BEGIN

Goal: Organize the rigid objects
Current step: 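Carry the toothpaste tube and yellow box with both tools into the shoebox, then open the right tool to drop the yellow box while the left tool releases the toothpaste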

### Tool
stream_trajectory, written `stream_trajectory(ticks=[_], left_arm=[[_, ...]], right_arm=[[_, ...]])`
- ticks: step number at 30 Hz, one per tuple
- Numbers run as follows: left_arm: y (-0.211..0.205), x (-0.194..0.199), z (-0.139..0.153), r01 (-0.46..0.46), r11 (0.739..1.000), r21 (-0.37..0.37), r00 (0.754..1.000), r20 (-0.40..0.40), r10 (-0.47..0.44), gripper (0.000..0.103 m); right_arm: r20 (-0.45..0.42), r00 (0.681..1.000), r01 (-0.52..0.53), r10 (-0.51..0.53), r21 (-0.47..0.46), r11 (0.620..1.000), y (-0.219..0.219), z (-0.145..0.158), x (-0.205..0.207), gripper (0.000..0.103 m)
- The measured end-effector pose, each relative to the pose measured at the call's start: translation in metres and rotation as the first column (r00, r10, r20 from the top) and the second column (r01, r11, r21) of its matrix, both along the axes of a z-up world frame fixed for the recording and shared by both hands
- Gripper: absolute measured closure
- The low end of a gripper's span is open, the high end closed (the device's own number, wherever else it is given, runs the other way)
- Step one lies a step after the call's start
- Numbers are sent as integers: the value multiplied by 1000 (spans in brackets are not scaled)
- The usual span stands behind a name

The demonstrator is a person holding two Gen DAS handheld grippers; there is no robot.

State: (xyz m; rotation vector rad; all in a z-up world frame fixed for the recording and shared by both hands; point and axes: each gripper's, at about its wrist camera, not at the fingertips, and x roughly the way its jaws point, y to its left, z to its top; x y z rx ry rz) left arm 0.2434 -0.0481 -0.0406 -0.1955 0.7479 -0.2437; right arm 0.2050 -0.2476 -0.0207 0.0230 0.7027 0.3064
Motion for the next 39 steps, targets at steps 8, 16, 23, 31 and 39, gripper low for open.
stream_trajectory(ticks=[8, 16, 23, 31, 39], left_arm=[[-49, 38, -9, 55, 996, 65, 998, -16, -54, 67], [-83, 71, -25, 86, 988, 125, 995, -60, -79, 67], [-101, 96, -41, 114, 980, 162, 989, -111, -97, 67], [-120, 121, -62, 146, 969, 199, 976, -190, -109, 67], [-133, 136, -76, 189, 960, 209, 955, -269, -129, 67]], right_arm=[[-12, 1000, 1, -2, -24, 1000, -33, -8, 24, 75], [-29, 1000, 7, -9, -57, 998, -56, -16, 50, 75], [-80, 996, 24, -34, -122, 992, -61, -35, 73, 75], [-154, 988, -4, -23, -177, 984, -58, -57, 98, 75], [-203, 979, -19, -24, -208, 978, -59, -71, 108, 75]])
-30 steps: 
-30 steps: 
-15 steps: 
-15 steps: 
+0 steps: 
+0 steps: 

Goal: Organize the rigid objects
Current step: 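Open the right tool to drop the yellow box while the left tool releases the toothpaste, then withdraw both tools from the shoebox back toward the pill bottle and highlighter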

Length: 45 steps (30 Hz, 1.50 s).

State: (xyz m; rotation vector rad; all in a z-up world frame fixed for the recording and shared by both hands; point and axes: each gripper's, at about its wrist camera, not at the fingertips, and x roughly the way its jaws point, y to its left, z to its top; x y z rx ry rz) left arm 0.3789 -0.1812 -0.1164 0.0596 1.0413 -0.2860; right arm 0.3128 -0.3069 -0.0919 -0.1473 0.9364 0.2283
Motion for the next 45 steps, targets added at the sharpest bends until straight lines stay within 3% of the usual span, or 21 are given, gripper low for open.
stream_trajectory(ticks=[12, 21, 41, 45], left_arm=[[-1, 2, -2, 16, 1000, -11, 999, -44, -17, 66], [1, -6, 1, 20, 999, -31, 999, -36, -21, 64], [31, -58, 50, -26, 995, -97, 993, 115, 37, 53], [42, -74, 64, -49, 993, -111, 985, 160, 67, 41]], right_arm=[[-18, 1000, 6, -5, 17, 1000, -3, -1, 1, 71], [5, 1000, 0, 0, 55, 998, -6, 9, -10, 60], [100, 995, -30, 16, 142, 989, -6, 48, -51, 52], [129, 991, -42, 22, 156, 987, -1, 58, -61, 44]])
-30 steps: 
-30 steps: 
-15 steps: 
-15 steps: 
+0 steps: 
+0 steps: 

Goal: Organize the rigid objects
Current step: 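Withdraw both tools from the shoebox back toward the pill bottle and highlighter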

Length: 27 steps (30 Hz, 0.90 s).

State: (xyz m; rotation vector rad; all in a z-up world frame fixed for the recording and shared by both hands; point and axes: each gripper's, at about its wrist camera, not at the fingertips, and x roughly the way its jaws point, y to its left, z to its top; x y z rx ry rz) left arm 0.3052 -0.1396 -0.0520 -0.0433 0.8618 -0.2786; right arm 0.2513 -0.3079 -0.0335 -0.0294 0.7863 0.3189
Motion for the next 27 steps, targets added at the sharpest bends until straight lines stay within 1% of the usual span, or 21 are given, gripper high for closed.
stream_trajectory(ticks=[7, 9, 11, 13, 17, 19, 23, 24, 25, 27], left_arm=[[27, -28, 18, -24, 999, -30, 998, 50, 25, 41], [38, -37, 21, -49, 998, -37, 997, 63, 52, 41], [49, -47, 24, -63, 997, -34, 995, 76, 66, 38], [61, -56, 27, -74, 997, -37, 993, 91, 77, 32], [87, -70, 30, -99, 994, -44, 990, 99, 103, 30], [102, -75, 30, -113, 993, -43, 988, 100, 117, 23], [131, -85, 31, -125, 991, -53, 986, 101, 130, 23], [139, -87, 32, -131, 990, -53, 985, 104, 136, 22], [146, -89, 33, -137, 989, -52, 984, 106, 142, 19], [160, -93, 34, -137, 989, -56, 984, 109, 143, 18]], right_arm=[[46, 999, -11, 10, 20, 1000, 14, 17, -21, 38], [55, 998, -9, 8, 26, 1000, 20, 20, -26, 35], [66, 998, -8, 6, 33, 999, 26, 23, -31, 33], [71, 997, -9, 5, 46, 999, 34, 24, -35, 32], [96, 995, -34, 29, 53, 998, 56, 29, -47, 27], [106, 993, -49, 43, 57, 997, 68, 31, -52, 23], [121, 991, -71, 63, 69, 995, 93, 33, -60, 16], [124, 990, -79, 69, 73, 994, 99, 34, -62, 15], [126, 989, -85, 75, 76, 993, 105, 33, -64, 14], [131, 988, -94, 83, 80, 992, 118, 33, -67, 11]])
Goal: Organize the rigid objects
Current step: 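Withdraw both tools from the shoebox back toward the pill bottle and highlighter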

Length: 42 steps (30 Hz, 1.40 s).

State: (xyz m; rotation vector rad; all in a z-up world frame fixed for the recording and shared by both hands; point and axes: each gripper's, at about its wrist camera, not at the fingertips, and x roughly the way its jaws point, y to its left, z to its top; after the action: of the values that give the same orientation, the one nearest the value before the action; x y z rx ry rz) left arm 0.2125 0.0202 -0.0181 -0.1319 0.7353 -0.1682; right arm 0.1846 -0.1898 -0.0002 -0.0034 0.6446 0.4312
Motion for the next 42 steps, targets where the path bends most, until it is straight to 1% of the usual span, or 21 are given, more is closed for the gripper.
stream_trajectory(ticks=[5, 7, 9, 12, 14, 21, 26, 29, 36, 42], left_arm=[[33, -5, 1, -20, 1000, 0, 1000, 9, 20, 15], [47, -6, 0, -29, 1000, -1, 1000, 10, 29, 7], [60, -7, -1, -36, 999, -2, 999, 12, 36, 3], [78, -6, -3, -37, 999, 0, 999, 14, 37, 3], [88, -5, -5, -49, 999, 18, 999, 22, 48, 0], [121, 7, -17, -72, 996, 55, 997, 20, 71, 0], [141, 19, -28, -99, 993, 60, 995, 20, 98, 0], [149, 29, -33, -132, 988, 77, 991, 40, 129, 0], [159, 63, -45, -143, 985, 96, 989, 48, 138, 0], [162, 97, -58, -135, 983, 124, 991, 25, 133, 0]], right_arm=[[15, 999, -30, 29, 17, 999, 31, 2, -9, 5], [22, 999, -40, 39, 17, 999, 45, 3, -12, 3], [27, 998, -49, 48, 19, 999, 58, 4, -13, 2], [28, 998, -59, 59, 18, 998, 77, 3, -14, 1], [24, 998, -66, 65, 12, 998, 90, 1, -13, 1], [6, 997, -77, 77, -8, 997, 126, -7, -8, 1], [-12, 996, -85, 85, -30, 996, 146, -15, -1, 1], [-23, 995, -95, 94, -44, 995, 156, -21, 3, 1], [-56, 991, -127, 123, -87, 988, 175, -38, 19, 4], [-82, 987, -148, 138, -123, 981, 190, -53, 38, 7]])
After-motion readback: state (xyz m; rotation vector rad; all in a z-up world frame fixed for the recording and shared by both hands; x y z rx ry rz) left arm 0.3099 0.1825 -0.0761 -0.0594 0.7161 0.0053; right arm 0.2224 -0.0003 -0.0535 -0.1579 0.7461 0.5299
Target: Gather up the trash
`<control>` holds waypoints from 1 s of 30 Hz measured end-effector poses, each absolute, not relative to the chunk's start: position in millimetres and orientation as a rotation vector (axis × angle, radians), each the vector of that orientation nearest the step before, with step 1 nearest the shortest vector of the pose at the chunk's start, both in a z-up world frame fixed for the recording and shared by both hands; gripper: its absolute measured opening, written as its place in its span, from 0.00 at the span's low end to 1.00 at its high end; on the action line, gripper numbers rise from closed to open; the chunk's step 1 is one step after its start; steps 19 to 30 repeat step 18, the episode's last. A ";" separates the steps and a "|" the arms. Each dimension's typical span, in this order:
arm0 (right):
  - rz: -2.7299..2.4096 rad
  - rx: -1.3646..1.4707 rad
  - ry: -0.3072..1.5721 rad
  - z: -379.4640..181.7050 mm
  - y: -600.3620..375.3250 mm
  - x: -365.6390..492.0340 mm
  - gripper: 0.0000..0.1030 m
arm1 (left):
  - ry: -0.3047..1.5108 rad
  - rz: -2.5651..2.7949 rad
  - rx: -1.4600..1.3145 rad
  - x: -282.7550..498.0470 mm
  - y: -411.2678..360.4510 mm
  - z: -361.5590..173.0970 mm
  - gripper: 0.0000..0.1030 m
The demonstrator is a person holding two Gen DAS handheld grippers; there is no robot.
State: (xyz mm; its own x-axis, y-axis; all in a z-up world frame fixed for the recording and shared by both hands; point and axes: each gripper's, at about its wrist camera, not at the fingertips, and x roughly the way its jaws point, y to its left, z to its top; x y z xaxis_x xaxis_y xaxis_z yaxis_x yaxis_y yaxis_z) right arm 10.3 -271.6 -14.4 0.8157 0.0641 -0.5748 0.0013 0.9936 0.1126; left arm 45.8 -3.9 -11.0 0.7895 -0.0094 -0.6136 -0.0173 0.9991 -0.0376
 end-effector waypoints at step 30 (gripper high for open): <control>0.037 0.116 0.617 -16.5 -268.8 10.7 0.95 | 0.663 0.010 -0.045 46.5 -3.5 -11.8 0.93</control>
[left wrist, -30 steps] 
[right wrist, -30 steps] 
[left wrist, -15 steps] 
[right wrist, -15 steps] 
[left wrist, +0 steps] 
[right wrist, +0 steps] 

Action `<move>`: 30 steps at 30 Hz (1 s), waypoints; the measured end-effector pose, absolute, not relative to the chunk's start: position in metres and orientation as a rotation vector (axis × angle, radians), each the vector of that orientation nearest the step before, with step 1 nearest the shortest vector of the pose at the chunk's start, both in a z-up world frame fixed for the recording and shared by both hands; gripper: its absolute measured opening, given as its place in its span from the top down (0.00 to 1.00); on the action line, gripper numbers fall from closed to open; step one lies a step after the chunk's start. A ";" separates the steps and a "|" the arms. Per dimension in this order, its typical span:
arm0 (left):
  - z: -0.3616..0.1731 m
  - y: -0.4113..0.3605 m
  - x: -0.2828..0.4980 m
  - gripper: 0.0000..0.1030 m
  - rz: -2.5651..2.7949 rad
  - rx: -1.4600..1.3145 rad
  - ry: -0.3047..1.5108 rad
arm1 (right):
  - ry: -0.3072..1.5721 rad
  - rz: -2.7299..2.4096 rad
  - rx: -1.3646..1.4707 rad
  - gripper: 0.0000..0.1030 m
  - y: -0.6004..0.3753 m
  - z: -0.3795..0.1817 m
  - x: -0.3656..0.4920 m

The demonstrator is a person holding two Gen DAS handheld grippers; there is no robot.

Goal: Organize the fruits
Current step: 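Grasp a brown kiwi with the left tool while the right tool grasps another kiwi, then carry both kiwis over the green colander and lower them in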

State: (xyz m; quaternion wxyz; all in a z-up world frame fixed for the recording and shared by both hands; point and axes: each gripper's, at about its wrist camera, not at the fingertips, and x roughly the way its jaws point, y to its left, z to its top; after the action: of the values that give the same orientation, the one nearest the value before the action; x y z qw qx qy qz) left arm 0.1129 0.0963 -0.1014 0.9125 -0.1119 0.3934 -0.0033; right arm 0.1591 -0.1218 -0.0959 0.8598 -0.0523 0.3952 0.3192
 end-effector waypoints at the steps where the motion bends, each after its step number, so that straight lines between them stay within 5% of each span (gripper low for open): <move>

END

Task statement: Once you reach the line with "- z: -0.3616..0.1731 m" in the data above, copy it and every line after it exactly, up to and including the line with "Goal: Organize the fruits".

Task output:
  - z: -0.3616..0.1731 m
  - y: -0.4113..0.3605 m
  - x: -0.2828..0.4980 m
  - gripper: 0.0000..0.1030 m
  - rz: -2.5651..2.7949 rad
  - rx: -1.4600..1.3145 rad
  - ry: -0.3047..1.5108 rad
arm1 (right):
  - ry: -0.3072..1.5721 rad
  - rz: -2.7299..2.4096 rad
  - rx: -1.3646..1.4707 rad
  - gripper: 0.0000..0.1030 m
  - y: -0.6004..0.3753 m
  - z: -0.3795..0.1817 m
  - x: -0.3656..0.4920 m

The demonstrator is a person holding two Gen DAS handheld grippers; there is no robot.

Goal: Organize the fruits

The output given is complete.